_Work to be completed:_
Find the word "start" in the listing. Copy out each line where it occurs.

_Exercise data:_
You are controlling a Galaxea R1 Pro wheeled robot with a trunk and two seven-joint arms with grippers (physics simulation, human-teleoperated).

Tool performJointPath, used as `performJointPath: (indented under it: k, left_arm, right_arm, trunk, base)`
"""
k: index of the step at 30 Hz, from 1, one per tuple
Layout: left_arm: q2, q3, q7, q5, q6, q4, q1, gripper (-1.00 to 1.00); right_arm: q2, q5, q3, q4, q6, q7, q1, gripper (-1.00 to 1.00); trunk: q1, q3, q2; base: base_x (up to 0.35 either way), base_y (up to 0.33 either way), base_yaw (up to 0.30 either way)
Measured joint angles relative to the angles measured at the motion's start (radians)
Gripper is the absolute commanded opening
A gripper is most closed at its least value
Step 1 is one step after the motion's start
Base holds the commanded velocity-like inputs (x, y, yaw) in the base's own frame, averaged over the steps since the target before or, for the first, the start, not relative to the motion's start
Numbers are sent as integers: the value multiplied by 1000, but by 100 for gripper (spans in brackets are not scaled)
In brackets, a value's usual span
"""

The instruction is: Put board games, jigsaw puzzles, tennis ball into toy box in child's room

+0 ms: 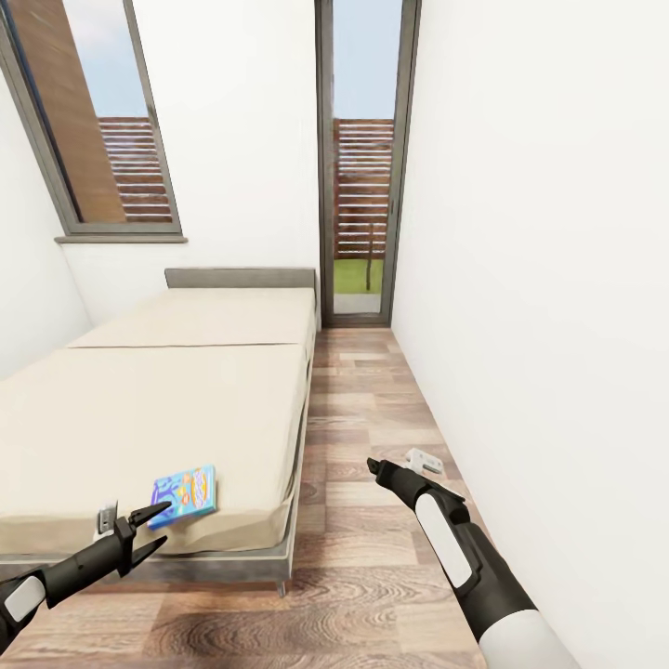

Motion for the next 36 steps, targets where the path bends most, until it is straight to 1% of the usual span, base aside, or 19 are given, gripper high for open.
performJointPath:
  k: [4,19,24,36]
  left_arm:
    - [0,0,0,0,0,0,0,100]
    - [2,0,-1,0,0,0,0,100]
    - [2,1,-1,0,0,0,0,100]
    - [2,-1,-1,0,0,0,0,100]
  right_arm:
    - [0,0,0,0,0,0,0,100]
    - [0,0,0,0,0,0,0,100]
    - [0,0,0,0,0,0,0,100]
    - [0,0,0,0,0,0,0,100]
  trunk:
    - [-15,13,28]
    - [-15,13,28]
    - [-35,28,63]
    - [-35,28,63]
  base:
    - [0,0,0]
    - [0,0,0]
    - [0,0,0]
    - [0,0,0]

_Output for this task:_
Measured joint angles relative to the angles measured at the motion's start (radians)
Step 1 is one step after the motion's start
Base holds the commanded velocity-like inputs (x, y, yaw) in the base's own frame, averaged over the steps since the target before or, for the first, the start, not relative to the motion's start

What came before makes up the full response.